2 See for example, Eric Damian Kelly and Barbara Becker, Community Planning: An Introduction to the Comprehensive Plan, Island Press, 2000; Myron Orfield, American Metropolitics: The New Suburban Reality, Brookings Institution, 2004, page 120; Timothy Beatley, David J. Brower, and Anna K. Schwab, An Introduction to Coastal Zone Management, Island Press, 2002, page 228; Edward John Kaiser, Hypothetical City Workbook: Exercises, Spreadsheets, and GIS Data to Accompany Land Use Planning, University of Illinois Press, 1998, Page 86; and Urban Systems Research & Engineering, The Growth Shapers: The Land Use Impacts of Infrastructure Investments by Council on Environmental Quality (U.S.).

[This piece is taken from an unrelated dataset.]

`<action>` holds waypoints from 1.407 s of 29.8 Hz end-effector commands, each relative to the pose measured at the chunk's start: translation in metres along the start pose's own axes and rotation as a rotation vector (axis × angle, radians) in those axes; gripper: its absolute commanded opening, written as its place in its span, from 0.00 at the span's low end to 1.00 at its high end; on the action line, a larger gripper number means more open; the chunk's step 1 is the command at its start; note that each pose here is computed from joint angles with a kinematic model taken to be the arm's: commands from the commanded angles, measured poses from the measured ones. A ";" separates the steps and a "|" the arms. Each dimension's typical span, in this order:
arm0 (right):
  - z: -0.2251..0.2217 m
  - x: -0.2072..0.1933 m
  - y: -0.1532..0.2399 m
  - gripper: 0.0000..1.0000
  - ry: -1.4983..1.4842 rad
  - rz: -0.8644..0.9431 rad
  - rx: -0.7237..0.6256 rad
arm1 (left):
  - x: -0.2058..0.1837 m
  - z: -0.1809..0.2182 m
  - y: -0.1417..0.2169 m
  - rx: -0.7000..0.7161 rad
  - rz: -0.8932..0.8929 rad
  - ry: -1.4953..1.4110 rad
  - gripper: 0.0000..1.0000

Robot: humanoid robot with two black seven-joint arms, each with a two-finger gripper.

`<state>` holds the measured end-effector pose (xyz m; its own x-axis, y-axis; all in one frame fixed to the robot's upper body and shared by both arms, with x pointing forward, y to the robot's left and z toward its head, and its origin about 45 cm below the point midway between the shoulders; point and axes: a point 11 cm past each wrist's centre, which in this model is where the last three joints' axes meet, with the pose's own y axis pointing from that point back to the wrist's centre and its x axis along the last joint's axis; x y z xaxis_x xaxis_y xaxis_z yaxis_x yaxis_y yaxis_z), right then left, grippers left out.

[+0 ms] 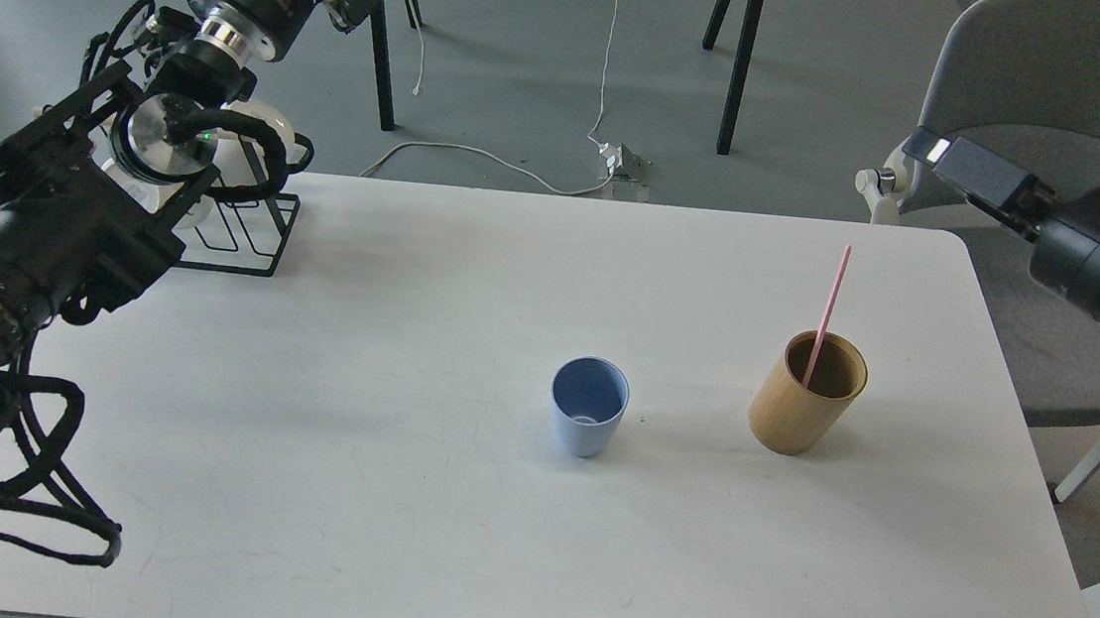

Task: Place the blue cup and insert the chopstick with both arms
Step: 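Reach the right gripper to the red straw and grasp it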

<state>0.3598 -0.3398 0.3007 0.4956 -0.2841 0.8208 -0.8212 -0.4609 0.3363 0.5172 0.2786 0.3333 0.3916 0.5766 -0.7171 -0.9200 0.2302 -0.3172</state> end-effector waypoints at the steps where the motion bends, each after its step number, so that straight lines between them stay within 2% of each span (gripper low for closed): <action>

Also see Eric Damian Kelly, Managing Community Growth, Greenwood Publishing, 2004, for other thoughts on the topic.
3 Grays Harbor County, for example, applied the concept of Urban Service Areas to its planning in the 1970s creating urban service areas that were very similar to the types of areas now designated as Urban Growth Areas under the GMA. Urban Service Areas were also used in Oregon prior to adoption of its planning requirements to designate urban growth areas.
4 Eric Damian Kelly, and Barbara Becker, Planning: An Introduction to the Comprehensive Plan, Island Press, 2000, page 270.